I hadn’t watched this performance for a while and I noticed something that really bothered me. Sting had three ‘back-up’ vocalists on that tour. Apparently, they also existed as their own music group called Scream (though, I can’t find a link anywhere to this group). The producer of this program – not sure who that is – had these three women dressed identically in extremely tight-fitting, brown-sequined, mini-skirt dresses. They danced (maybe this is the wrong verb) in perfect mechanical unison, swaying their hips sensually from side to side in an almost figure-eight motion. They did not deviate from this action for as long as they were on camera – for numerous songs in a row.

The performance of these ladies was reminiscent of a Robert Palmer video, about a decade and a half previous. (Incidentally, I’ve always thought Palmer looks like he’s trying to stifle a belch in between each phrase on this video… “When I took… (look away, belch)…/You out… (look away, belch)…, etc.”

My point is, the women – who are at least real musicians in the Sting video – have been reduced to mere automatons. This is boring. It is boring and it bothers me. I don’t like it because this choreographed reduction of personality limits the contribution by these ladies to the larger whole. It not only makes them appear nearly useless as musicians, but depreciates Sting’s overall performance, as well. Ironically, Sting may have been the very one who pushed the Palmer-esque dance routine idea for his 2000 tour.

I realize that Sting (one of my very fav musicians by the way) is a different generation from me. He was “Born in the 50’s” as The Police song says. I am part of the “Unplugged” generation. My idea of an interesting music performance to watch includes musicians in a stripped-down (at least theatrically) environment where each performer is free to emote – both physically and musically, and above all – naturally.

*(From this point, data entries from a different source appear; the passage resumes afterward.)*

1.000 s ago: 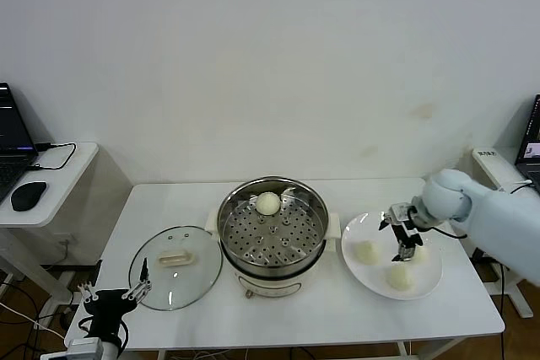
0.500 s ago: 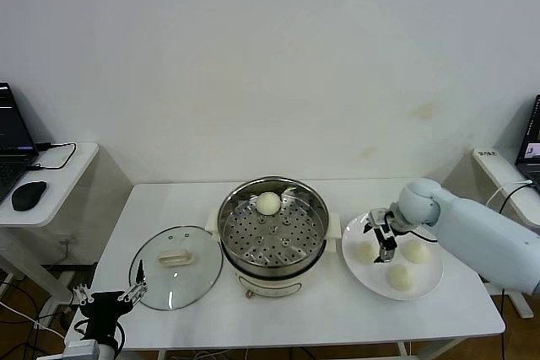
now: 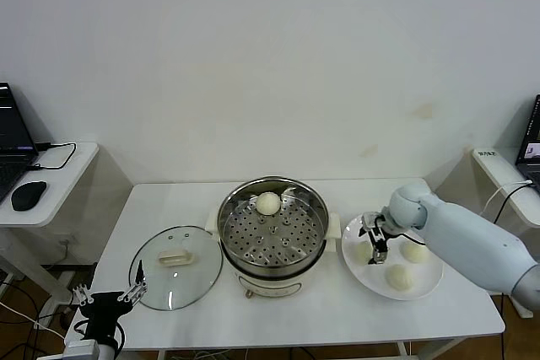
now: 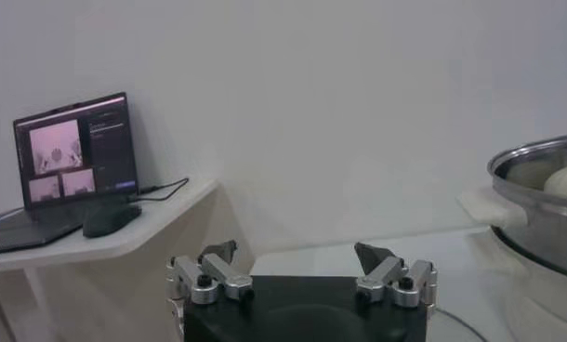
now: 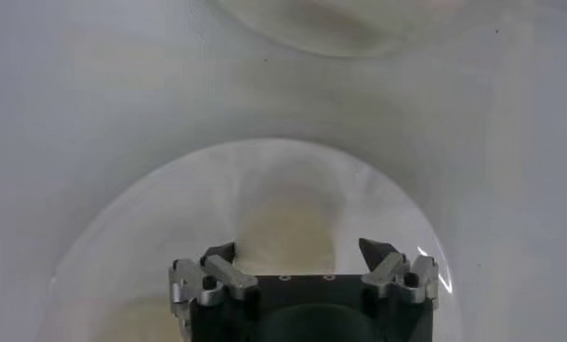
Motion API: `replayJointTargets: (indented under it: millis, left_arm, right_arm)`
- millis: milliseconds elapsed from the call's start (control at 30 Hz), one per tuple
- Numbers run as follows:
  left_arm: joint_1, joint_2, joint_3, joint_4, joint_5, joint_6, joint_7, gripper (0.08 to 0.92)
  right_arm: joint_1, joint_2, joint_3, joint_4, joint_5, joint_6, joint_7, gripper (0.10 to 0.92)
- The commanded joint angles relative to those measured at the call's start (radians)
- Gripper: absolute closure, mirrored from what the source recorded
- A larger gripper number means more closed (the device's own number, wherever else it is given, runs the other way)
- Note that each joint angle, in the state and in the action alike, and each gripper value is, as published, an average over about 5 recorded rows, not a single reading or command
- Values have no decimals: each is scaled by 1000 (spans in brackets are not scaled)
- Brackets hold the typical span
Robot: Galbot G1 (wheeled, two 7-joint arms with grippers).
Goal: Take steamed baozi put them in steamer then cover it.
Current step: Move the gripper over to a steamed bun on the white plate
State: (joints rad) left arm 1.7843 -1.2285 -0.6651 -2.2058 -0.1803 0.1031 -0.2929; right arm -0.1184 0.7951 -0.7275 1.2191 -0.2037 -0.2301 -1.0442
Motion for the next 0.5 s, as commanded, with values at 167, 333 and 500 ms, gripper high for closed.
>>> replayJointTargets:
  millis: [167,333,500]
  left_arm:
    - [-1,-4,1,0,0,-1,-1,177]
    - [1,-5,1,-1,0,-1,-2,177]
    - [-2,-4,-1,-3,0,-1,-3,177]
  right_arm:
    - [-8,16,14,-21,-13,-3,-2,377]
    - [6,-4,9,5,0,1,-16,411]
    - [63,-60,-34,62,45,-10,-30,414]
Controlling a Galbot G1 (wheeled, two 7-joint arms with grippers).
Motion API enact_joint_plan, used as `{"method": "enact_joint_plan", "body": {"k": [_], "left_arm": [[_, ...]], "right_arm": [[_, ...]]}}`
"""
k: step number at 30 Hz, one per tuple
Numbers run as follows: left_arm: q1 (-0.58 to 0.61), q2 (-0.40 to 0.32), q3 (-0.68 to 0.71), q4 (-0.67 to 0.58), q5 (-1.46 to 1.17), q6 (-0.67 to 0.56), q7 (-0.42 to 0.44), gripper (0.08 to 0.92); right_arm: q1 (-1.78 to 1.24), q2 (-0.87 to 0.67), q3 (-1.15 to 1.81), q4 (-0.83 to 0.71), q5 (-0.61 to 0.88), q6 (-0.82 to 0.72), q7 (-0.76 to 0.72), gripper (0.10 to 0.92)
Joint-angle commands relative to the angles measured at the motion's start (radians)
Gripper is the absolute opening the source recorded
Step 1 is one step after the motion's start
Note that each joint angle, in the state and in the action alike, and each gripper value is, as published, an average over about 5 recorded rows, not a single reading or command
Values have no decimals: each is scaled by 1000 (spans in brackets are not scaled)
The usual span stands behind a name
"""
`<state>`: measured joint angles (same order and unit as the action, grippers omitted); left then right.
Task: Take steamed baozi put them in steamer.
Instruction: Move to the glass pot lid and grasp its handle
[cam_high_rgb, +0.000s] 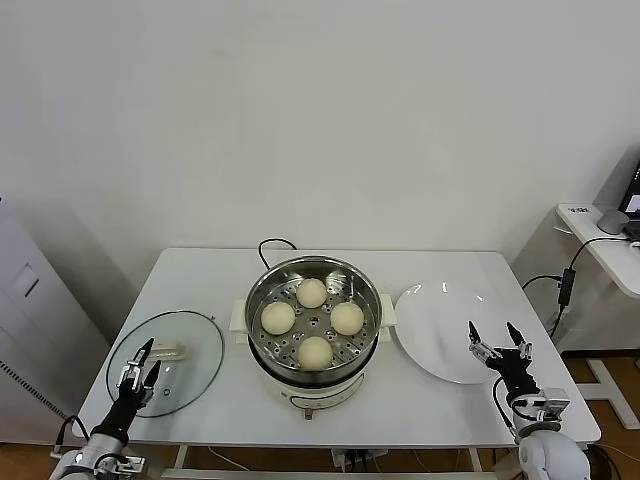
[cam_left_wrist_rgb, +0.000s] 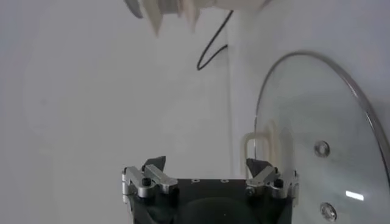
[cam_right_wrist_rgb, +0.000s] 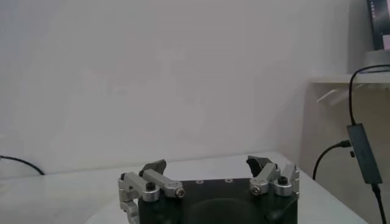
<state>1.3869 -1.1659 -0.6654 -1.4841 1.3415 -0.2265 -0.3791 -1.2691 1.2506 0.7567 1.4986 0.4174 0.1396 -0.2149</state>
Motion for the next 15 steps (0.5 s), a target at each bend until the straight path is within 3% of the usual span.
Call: {"method": "enact_joint_plan", "body": {"k": [1,15], "left_arm": [[-65,-8,3,72,67,-4,-4,823],[-122,-15,13,90,44,32,37,823]], "right_arm": [[1,8,0,-17,-19,7,-12,823],[39,11,-24,-77,-52,26,-28,823]]}}
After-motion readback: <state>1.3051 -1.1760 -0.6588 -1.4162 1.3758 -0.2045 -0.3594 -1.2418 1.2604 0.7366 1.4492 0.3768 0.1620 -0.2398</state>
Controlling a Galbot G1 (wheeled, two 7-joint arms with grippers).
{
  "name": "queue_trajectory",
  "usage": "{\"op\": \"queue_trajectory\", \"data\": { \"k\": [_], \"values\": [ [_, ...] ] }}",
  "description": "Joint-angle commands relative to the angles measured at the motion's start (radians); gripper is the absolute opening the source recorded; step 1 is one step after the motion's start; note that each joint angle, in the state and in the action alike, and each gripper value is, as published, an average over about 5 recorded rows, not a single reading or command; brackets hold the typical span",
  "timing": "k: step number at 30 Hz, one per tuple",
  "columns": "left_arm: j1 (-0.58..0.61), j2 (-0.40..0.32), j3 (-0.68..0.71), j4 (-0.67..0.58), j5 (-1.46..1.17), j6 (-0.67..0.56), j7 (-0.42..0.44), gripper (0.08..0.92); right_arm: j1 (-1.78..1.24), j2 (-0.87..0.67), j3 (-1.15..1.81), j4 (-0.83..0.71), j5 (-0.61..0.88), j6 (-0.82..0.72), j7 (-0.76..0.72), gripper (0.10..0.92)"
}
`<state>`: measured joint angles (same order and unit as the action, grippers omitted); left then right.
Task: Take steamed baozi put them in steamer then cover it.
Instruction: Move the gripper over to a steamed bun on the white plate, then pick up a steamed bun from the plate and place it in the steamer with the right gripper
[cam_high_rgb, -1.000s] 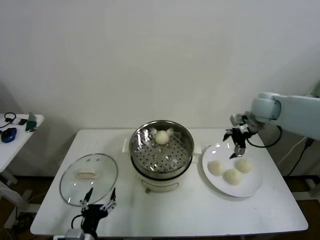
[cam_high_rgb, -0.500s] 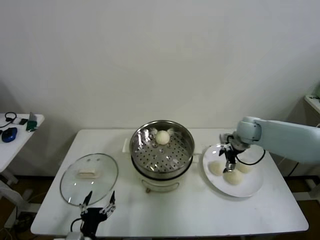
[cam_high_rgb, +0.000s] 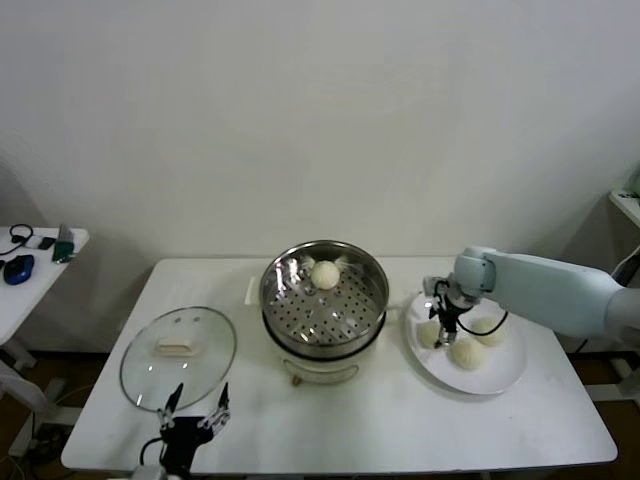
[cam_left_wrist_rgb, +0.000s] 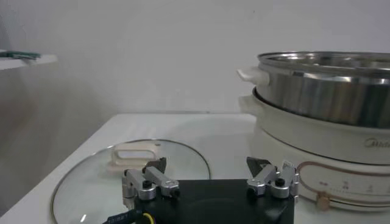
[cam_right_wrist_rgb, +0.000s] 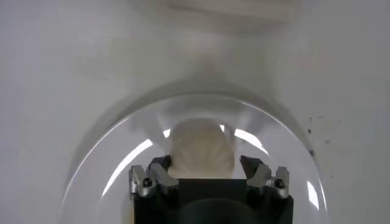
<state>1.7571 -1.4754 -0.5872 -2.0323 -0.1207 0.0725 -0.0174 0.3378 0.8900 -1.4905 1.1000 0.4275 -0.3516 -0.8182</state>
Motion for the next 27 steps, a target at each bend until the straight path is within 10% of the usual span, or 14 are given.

This does not necessarily mean each performer in this kind of environment would act rhapsodically. But, I would expect at least some variation in facial expression from person to person and minimized pre-sychronization of movement.

I realize, those who are fans of dance might argue that synchronized movement is just as artful as synchronized music performance. However, in the context of a concert, this kind of action communicates uniformity rather than creativity as it involves the contribution of the individual performer.

All of this may just be preferential musing at this point. But, when one considers how this kind of choreographed music presentation has influenced contemporary church music, I think we can arrive at a critical conclusion.

While authenticity in artistic expression may not be a preferred quality that spans generational gaps, authenticity in musical worship – it can be argued – must necessarily be presented with utmost genuineness. This is because the kind of performance undertaken in worship leading is not the kind meant to impress with synchronized hip swaying (not to mention the potential sexual insinuations contained in these actions) nor is it meant to ‘wow’ the ‘audience’ with the latest costumes and greatest light show.

The most impressive thing that musical worshipers can put forth involves a real presentation of music that originates in the depths of their spirit and is expelled through truthful (read: authentic) action and sound.

I haven’t asked him yet, but I’m pretty sure Asher feels the same way. Or maybe his generation will have an altogether different idea of legitimate musical stage presence, inside and outside the church.